* _TASK BRIEF_: Below are records; reproduce exactly the lines from the one that has "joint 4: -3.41" through the one that has "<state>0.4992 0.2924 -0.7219", ends included, and nothing more.

* _Data records_:

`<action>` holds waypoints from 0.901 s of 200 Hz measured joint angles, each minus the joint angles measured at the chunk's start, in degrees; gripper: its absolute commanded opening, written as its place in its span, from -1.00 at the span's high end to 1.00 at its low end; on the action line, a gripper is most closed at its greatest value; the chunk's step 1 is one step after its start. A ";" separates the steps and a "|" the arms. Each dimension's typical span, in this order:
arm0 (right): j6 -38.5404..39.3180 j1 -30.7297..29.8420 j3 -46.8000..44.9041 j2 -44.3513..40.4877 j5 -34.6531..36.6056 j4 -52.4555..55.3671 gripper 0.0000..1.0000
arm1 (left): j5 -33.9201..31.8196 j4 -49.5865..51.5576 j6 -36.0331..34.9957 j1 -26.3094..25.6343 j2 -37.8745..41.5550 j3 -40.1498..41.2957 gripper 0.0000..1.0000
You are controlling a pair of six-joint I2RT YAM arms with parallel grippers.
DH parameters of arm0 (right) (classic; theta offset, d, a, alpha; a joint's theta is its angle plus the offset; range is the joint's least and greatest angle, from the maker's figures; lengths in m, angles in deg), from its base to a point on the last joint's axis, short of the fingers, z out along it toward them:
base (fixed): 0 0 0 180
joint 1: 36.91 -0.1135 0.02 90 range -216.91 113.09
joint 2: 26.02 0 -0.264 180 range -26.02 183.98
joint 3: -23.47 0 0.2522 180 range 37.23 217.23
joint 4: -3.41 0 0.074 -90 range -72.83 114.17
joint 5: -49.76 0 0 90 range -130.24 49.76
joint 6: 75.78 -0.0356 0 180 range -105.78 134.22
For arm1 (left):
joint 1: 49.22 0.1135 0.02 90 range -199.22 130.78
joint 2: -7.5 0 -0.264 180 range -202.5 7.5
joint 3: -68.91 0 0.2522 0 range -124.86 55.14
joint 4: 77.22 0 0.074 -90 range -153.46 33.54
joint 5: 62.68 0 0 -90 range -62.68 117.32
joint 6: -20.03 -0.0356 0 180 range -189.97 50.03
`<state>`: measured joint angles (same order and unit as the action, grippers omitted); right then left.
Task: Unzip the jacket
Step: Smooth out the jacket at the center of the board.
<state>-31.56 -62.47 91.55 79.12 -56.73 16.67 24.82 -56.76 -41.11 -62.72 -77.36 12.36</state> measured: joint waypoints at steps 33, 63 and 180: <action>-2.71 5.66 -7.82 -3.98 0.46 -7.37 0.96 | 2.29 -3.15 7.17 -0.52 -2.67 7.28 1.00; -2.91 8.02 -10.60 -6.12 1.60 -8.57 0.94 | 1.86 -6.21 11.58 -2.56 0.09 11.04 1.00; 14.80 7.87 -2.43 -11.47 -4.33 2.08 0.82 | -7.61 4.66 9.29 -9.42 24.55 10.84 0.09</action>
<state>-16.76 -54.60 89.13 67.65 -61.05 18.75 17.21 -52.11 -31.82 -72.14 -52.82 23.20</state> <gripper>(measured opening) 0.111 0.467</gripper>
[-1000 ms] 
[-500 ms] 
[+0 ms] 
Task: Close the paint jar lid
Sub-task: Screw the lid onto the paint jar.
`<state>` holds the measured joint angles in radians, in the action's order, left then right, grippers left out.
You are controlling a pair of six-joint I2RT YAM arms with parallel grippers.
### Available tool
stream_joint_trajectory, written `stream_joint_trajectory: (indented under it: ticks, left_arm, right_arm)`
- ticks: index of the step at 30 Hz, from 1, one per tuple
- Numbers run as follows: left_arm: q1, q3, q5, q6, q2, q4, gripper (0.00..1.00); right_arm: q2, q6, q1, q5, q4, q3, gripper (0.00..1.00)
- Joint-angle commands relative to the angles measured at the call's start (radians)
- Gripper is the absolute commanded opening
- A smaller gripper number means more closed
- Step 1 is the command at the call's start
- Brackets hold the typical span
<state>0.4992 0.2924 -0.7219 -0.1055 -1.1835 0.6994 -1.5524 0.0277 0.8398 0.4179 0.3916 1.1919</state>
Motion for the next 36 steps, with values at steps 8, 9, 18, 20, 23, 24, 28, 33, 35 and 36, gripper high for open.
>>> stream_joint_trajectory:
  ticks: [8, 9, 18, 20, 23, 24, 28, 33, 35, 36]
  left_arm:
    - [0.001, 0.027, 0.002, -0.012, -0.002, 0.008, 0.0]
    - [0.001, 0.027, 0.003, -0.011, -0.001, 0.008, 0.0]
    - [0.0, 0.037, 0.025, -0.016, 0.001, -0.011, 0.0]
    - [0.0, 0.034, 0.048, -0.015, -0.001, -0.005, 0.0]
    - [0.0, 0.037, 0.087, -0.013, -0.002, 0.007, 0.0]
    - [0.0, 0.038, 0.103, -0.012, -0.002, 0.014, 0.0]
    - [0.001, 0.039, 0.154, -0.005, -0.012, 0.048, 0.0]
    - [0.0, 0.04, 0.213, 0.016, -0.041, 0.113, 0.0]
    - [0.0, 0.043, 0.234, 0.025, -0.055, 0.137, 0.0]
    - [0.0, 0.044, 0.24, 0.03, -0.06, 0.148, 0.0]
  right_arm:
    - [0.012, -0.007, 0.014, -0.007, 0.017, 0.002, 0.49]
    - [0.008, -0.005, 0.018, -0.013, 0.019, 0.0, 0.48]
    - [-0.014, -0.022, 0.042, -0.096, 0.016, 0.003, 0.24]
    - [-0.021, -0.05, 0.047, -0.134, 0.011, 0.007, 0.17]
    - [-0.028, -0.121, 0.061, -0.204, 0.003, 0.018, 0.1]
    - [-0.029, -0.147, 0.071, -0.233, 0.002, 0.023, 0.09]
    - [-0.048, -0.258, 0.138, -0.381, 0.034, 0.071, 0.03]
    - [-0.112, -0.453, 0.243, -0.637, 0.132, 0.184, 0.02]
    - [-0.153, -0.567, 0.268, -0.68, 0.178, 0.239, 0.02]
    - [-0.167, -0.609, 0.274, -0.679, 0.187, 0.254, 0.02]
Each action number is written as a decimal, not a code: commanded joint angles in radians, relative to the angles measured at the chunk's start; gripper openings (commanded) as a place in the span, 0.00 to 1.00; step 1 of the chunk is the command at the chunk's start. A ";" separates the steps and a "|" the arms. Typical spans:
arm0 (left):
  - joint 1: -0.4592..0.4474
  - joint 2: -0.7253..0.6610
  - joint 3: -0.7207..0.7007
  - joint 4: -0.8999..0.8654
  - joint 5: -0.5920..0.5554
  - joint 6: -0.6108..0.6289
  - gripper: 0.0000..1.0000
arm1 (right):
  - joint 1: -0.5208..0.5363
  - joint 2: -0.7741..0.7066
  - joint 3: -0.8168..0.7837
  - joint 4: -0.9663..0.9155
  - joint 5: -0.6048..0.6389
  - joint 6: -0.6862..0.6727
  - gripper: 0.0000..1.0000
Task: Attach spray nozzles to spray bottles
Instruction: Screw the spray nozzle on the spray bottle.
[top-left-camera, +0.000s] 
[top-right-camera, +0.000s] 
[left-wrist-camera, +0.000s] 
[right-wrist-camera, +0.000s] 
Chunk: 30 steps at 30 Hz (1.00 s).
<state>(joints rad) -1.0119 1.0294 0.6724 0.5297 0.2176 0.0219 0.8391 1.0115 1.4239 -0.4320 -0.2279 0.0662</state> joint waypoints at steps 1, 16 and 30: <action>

* _EXERCISE RESPONSE_:
joint 4: -3.41 0 0.074 -90 range -72.83 114.17
joint 5: -49.76 0 0 90 range -130.24 49.76
joint 6: 75.78 -0.0356 0 180 range -105.78 134.22
For arm1 (left):
joint 1: 49.22 0.1135 0.02 90 range -199.22 130.78
joint 2: -7.5 0 -0.264 180 range -202.5 7.5
joint 3: -68.91 0 0.2522 0 range -124.86 55.14
joint 4: 77.22 0 0.074 -90 range -153.46 33.54
joint 5: 62.68 0 0 -90 range -62.68 117.32
joint 6: -20.03 -0.0356 0 180 range -189.97 50.03
`<state>`: measured joint angles (same order and unit as the action, grippers omitted); right then left.
Task: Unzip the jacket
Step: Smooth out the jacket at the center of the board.
<state>-31.56 -62.47 91.55 79.12 -56.73 16.67 24.82 -56.76 -41.11 -62.72 -77.36 12.36</state> measured: joint waypoints at steps 33, 63 and 180: <action>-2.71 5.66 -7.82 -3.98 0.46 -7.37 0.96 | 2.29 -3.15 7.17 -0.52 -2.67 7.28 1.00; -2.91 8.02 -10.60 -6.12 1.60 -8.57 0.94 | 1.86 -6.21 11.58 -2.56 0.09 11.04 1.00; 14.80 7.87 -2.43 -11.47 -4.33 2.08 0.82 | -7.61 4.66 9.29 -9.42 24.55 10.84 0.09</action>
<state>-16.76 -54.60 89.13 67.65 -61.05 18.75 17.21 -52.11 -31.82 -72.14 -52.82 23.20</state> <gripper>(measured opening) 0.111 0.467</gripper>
[-1000 ms] 
[-500 ms] 
[+0 ms] 
Task: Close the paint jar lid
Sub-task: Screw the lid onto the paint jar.
`<state>` holds the measured joint angles in radians, in the action's order, left then right, grippers left out.
You are controlling a pair of six-joint I2RT YAM arms with parallel grippers.
### Available tool
stream_joint_trajectory, written `stream_joint_trajectory: (indented under it: ticks, left_arm, right_arm)`
- ticks: index of the step at 30 Hz, from 1, one per tuple
- Numbers run as follows: left_arm: q1, q3, q5, q6, q2, q4, gripper (0.00..1.00); right_arm: q2, q6, q1, q5, q4, q3, gripper (0.00..1.00)
- Joint-angle commands relative to the angles measured at the call's start (radians)
- Gripper is the absolute commanded opening
- A smaller gripper number means more closed
- Step 1 is the command at the call's start
- Brackets hold the typical span
<state>0.4992 0.2924 -0.7219 -0.1055 -1.1835 0.6994 -1.5524 0.0277 0.8398 0.4179 0.3916 1.1919</state>

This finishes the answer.